- Publicity shot from the mid 1970s showing Black front centre and McDonald bottom right

Background information
- Origin: Newcastle-upon-Tyne
- Genres: Rock, prog rock, pop rock
- Years active: 1976-1980
- Label: Bronze Records
- Members: Dave Black Pete McDonald Geoff Robson Tom Knowles Dom Bon de Sousa Pernes

= Goldie (band) =

British pop/rock band

Goldie were a British pop/rock band. The band was formed by guitarist Dave Black in 1976 with members of his previous project Kestrel and following his departure from the Spiders from Mars. They are best known for the hit single "Making Up Again", which reached Number 7 in the UK Singles Chart in June 1978.

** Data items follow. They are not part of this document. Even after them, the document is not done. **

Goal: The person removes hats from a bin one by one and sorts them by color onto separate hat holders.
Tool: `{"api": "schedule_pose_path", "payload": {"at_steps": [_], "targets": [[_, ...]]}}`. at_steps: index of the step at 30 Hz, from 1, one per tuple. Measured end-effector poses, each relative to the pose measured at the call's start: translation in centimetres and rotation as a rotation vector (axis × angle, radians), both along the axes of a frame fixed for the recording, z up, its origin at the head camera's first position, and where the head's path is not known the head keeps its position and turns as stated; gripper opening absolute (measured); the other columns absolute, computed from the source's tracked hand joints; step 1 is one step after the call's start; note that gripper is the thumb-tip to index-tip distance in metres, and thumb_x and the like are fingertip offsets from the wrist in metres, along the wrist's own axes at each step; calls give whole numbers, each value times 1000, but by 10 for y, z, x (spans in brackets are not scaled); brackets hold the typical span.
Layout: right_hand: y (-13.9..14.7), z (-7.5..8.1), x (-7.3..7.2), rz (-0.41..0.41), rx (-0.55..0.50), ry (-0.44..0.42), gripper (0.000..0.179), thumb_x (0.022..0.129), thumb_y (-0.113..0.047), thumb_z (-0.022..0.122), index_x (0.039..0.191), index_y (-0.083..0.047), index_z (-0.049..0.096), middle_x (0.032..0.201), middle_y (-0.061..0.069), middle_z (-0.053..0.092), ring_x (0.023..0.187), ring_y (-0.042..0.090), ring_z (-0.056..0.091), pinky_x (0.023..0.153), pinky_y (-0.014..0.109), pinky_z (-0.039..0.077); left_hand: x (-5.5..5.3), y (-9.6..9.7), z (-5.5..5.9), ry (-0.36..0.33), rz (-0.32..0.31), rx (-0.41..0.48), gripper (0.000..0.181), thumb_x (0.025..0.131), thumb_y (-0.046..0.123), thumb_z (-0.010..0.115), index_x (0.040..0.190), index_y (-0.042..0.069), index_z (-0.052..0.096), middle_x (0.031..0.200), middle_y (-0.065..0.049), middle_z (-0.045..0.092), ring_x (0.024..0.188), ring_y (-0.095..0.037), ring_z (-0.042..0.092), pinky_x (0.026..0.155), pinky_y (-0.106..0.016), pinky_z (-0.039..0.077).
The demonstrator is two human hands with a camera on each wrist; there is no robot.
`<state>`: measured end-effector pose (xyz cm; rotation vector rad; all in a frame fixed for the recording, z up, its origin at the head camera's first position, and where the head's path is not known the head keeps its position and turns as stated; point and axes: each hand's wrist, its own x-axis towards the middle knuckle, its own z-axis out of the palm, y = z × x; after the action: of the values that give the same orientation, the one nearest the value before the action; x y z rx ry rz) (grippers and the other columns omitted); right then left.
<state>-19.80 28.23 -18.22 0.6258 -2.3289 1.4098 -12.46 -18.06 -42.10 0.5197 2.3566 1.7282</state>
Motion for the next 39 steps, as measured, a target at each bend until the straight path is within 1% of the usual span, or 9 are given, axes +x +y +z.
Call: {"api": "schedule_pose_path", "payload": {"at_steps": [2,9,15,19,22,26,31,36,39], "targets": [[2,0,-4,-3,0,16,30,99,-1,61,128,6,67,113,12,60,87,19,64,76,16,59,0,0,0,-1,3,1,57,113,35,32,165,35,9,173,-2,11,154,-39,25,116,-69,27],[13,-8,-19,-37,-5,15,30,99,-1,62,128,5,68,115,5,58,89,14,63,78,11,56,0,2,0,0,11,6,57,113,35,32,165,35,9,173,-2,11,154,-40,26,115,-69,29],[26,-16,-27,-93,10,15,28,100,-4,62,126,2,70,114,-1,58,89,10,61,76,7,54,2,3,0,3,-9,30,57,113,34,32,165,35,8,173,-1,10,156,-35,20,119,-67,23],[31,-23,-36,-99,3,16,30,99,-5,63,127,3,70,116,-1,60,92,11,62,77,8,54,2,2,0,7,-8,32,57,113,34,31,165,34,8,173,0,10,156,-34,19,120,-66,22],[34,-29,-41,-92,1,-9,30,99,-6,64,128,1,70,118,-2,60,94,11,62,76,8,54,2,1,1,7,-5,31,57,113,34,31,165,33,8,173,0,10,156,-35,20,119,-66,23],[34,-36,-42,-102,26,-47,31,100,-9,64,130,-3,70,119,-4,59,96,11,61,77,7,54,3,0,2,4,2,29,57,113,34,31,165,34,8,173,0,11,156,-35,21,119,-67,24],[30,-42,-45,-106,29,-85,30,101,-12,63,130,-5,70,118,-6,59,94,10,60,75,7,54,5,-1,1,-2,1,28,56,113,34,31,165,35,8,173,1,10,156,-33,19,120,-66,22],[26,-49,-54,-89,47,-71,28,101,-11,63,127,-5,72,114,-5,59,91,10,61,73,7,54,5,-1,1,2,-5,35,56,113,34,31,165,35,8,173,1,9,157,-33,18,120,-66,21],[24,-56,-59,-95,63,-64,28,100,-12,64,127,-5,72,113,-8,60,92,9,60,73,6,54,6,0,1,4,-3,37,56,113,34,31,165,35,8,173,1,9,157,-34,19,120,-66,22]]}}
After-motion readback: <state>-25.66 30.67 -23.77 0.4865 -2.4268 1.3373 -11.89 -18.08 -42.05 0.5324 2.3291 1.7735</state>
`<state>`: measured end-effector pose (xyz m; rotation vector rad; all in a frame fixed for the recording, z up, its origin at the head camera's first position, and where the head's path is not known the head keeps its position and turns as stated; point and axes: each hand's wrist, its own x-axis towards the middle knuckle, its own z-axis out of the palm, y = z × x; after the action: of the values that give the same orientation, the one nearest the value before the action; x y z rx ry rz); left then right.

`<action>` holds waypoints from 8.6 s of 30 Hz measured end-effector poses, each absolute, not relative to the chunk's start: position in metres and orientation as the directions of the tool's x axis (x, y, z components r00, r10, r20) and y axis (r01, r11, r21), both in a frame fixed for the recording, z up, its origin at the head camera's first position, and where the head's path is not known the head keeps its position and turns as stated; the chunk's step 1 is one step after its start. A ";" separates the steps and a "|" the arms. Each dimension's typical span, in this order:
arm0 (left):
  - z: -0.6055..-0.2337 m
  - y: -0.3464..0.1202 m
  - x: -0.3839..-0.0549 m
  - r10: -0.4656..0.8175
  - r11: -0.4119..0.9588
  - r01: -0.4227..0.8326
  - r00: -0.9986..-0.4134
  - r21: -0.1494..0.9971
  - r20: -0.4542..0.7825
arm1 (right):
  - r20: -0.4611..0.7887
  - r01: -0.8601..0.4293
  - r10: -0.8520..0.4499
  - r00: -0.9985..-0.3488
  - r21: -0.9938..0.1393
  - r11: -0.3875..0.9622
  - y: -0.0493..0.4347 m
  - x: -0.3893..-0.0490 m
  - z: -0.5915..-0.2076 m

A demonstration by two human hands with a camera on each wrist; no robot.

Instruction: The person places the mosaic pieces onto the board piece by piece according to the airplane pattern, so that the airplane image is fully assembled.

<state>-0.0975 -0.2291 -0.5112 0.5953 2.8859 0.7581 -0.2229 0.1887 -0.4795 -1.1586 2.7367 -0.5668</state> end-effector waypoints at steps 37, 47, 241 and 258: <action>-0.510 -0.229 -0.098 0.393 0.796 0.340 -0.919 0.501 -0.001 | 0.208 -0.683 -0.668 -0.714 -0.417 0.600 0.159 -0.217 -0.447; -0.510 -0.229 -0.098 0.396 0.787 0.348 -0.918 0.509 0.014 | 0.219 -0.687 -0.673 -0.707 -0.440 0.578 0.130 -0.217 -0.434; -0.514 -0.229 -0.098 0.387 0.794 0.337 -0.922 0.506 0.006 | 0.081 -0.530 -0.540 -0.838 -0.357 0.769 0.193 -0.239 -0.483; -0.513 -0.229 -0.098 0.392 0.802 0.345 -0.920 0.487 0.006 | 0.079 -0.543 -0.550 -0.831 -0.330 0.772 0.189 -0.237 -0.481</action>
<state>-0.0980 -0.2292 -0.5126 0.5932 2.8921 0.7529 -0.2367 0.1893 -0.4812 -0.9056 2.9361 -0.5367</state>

The single, as with most of their material, was written by their guitarist Dave Black and lead vocalist Pete McDonald, and it was released on the Bronze label with catalogue reference BRO 50, the track spent eleven weeks in the chart. Despite releasing follow up singles their lack of subsequent chart success made Goldie a one-hit wonder.

The song is considered a fine example of late 1970s sophisticated pop music, Pete McDonald hinted at its complexity in an interview with the Newcastle Evening Chronicle in March 1978 when he said "It's not typical of what we play on stage. It's too complex."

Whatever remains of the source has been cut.